Assignment — Copy out every line of the listing in which "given" appears.

:: Provided material ::

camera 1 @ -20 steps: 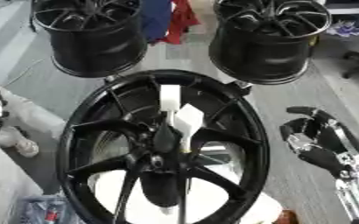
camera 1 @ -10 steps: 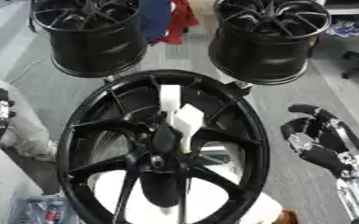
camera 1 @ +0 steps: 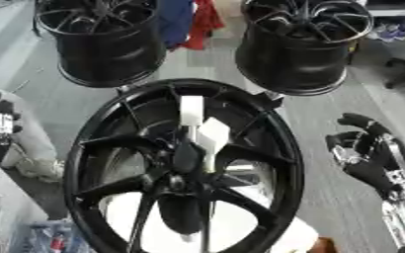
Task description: Pull the pin out of the wheel hub.
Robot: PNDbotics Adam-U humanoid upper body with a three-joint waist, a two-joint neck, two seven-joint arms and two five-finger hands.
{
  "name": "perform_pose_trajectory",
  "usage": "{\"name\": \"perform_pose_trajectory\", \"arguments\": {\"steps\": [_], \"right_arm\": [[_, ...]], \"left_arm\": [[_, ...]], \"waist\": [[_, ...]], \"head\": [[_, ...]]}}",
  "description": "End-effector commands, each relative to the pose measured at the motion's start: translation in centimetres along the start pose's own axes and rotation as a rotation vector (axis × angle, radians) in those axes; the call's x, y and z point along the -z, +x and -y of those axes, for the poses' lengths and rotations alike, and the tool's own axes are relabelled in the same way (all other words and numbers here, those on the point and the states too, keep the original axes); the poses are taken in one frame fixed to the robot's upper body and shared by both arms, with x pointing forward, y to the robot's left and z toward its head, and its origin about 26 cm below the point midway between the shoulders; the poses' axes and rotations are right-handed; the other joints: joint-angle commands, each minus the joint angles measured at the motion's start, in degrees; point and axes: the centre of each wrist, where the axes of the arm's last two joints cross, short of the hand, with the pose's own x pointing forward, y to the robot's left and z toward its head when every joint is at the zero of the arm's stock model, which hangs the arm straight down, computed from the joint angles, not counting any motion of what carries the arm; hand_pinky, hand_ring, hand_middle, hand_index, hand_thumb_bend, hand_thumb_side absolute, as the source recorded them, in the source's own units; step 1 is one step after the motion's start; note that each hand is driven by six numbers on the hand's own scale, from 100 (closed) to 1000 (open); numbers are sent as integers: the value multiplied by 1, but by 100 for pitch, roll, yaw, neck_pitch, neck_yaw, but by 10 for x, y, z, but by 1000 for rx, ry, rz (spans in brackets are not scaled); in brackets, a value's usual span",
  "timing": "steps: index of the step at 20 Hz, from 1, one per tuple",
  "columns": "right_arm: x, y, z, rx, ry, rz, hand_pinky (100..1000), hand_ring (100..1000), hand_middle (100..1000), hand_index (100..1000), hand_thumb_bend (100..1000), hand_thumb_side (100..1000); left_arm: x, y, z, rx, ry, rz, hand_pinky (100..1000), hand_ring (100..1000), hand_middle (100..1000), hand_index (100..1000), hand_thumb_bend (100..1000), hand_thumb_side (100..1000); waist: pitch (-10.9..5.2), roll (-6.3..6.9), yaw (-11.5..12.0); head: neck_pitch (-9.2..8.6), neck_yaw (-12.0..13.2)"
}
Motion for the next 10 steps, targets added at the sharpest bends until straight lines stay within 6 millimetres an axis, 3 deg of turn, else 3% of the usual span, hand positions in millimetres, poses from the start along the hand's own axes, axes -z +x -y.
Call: {"name": "perform_pose_trajectory", "arguments": {"steps": [1,10], "right_arm": [[5,6,2,-5,-3,23,634,629,743,799,315,100],[4,5,2,5,13,23,634,628,741,796,334,100]], "left_arm": [[4,9,0,-2,-4,36,607,648,657,823,197,558],[3,8,0,-5,-10,31,606,648,657,823,198,560]], "waist": [[-36,-1,3],[-39,5,-4]], "head": [[-21,-17],[-14,-25]]}}
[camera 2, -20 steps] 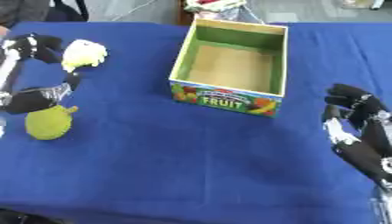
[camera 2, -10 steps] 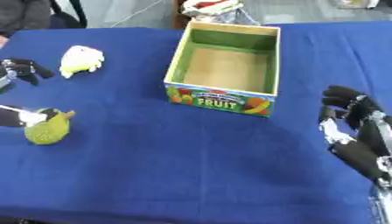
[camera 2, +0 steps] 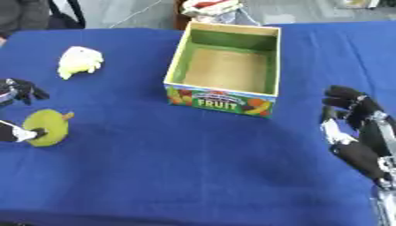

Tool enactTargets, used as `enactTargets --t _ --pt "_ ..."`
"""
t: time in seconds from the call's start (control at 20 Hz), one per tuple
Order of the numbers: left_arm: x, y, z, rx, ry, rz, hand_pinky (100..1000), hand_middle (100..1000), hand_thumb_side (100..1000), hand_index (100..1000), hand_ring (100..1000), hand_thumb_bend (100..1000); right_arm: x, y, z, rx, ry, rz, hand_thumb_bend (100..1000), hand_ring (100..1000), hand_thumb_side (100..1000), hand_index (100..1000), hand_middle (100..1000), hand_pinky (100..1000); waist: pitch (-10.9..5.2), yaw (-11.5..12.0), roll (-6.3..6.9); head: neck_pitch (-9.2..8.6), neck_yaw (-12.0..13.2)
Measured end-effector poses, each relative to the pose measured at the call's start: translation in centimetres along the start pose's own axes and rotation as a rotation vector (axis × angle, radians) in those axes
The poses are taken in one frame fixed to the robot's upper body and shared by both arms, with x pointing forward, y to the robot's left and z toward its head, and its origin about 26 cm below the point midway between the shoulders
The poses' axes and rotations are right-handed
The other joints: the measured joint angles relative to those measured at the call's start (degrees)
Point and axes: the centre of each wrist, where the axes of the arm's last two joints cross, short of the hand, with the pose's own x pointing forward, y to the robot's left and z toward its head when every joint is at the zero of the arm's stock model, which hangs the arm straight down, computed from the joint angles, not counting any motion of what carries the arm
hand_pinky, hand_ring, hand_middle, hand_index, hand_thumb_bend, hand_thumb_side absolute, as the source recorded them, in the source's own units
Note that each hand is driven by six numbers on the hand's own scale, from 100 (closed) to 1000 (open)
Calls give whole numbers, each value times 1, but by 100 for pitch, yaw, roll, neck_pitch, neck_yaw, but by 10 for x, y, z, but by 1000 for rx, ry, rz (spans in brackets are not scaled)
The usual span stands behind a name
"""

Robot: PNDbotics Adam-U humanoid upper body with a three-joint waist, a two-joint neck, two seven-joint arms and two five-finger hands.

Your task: Pick up objects on the table and place them in the box.

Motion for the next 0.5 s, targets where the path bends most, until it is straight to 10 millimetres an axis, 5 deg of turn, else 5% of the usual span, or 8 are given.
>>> enactTargets --t 0.25,0.35,0.5 --pt "-8 -6 -2 -62 18 9 712 677 215 814 640 452 0 0 0 0 0 1 100 796 324 831 764 736 0 0 -6 0 -19" --pt "-10 -8 -3 -72 23 14 665 598 100 747 581 336 0 0 0 1 0 1 100 795 323 831 764 736 0 -2 -6 0 -22" --pt "-10 -7 -4 -57 20 15 612 517 100 665 520 257 0 0 0 1 0 1 100 795 324 831 764 736 0 -13 -16 0 -25"
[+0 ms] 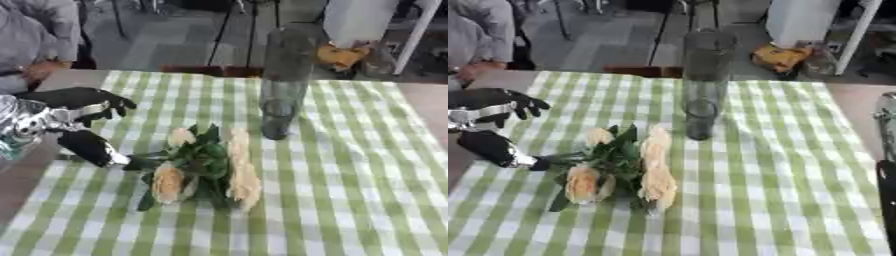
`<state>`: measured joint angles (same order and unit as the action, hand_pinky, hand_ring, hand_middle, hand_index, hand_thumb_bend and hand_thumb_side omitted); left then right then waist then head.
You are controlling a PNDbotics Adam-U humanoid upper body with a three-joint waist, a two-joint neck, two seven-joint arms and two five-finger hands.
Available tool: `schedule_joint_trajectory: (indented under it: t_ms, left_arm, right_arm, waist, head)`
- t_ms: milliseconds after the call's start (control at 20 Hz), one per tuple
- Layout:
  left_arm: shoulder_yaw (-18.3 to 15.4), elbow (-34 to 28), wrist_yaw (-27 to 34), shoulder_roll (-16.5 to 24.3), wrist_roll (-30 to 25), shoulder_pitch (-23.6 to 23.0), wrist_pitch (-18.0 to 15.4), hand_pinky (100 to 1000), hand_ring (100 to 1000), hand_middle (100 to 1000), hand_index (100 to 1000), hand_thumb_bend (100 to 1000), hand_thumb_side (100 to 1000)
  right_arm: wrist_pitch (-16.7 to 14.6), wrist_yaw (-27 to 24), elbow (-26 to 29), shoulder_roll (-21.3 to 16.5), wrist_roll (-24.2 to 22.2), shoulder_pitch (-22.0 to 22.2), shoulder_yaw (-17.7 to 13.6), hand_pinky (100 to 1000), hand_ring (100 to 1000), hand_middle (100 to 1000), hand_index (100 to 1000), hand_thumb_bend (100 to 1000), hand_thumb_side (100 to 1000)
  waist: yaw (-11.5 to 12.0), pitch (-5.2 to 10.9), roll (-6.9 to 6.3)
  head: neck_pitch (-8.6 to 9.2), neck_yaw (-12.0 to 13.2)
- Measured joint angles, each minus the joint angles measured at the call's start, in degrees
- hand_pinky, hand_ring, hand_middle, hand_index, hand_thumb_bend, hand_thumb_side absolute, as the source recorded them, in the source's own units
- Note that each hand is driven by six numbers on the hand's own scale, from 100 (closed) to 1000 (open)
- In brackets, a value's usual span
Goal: Arrange flowers into the vase.
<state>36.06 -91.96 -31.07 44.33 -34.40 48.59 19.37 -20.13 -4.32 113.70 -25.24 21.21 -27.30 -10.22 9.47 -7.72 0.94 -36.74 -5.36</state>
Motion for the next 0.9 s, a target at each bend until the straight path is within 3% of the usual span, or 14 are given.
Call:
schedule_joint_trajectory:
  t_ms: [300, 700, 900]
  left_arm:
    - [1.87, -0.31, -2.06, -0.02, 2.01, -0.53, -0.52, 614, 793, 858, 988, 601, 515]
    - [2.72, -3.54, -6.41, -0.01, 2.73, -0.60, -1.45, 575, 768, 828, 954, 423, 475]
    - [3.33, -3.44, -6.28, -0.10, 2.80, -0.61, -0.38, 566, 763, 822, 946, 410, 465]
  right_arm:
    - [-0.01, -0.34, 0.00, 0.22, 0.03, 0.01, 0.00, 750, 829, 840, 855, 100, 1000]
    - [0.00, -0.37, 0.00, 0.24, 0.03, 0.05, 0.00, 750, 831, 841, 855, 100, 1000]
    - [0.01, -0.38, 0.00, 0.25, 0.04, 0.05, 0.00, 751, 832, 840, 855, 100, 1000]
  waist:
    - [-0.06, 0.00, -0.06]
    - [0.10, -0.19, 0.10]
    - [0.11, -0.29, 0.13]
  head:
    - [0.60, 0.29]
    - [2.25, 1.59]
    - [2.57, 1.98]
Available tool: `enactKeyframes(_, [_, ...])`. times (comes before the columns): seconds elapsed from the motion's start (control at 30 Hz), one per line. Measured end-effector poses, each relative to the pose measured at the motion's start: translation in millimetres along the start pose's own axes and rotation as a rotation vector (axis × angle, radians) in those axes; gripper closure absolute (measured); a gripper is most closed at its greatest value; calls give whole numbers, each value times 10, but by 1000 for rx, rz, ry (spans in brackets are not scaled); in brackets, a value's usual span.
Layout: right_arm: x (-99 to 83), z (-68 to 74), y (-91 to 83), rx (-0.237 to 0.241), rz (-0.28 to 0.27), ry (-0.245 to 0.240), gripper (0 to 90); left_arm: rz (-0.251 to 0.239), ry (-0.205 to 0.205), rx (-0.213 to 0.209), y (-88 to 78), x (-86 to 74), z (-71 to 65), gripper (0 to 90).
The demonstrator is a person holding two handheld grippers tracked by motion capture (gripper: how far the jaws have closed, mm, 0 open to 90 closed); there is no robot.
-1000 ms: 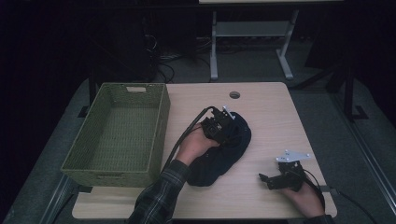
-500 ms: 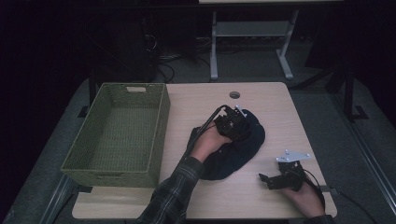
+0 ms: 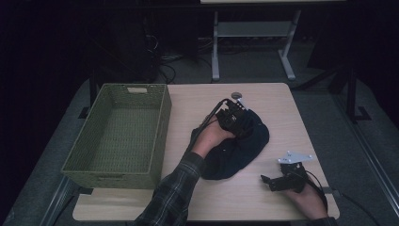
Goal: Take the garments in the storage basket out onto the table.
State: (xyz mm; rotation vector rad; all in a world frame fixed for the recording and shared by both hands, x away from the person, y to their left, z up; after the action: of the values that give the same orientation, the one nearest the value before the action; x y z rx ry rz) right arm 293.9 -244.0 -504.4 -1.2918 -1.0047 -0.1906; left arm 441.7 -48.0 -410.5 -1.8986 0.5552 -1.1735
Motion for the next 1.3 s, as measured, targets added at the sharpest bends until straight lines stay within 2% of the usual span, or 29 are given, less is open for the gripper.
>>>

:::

Solution to the problem —
Motion for the next 0.5 s, targets where the path bends most, until it is straight to 10 millimetres an axis, 5 deg of turn, else 5% of the usual span, or 8 are given.
Motion for the next 0.9 s, a target at each bend until the straight path is within 3% of the usual span, or 14 are given.
Motion for the next 1.3 s, as measured, targets added at the sharpest bends until straight lines stay within 2% of the usual span, or 29 are given, less is open for the gripper.

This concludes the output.